The Lima flight seemed to take an age, but we eventually made it to the airport, and after queueing for 40 mins to get through customs (we had some lady doing her best `stamp one, yawn a bit, look bored, ignore people`routine) we made it to the belt and customs, where the bags were there already and we cleared customs in record time. We headed into the arrivals lounge where there must have been 200+ touts, clamouring for business, most of them looking dodgier than a 10 day old meat pie. Thank the Lord for some bloke named Raul who had our names on a whiteboard. Thus we made it to our hostel (which is nice, cheers Coleete and Neil for rec.) and were asleep within minutes of arrival.

Having spent the morning looking around Miraflores we are pretty glad to be moving on to Nazca tomorrow, in fact we`ve already bought our tickets. Lima is smelly, dirty, and full of unlicensed taxi drivers who incessantly beep their horns touting for business...you`ve got to remember as well we`re staying in the nice area - Miraflores. To be fair the taxi drivers we have had (all booked through hostel) have all been really nice guys, and the chap at the bus terminal was too...erm straws to clutch at anyone??

A couple of other things of note, yesterday we woke up at a hotel on the Atlantic Ocean, and today we went to bed at a hotel near the Pacific. So we saw both of the world biggest oceans in a day...amazing when you think about it (unless you live near the Panama canal I guess...)
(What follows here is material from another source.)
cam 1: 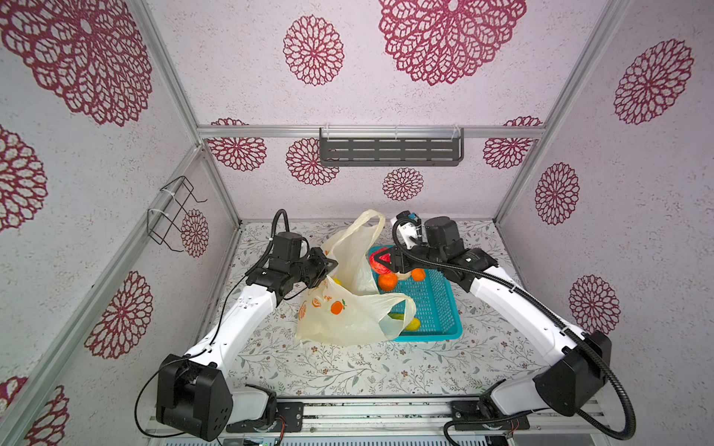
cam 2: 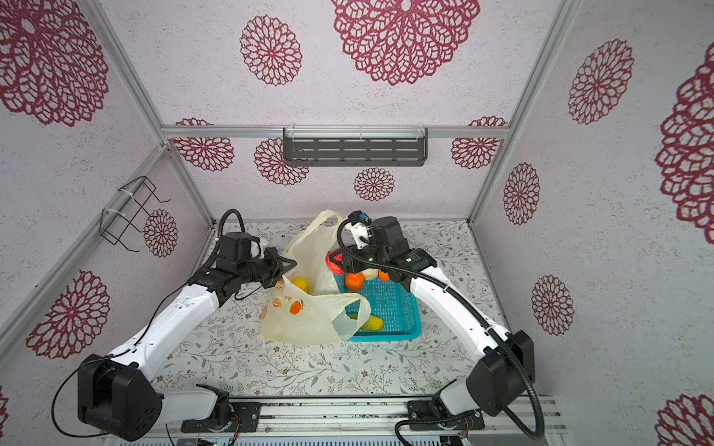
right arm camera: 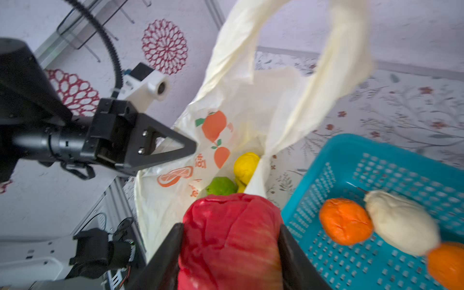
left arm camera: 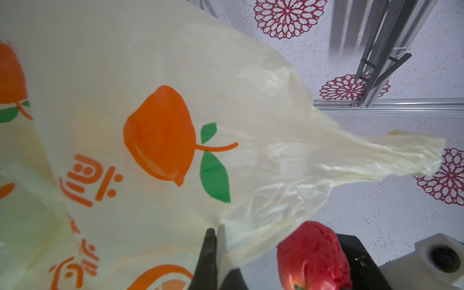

For dinner we sampled our first Peruvian fast food - Bembo`s. Although pricey, the burgers were excellent and the chips fresh and not too salty. Good effort Bembo, whoever you are. It was considerately better than Bob`s in Rio which was bloody awful. We also got to sample Inca Cola and can confirm it tastes like a mixture of coke, bananas, dr.pepper and dandelion and burdock...it was OK.

On our way to this internet cafe (we were at one earlier but the server crashed) we decided to count the number of horns that blared whilst we stopped for about 10 seconds to cross a road...the total: 11. Amazing, it´s pretty difficult to go more than a second without hearing a horn - maybe this is the road rage capital of the world.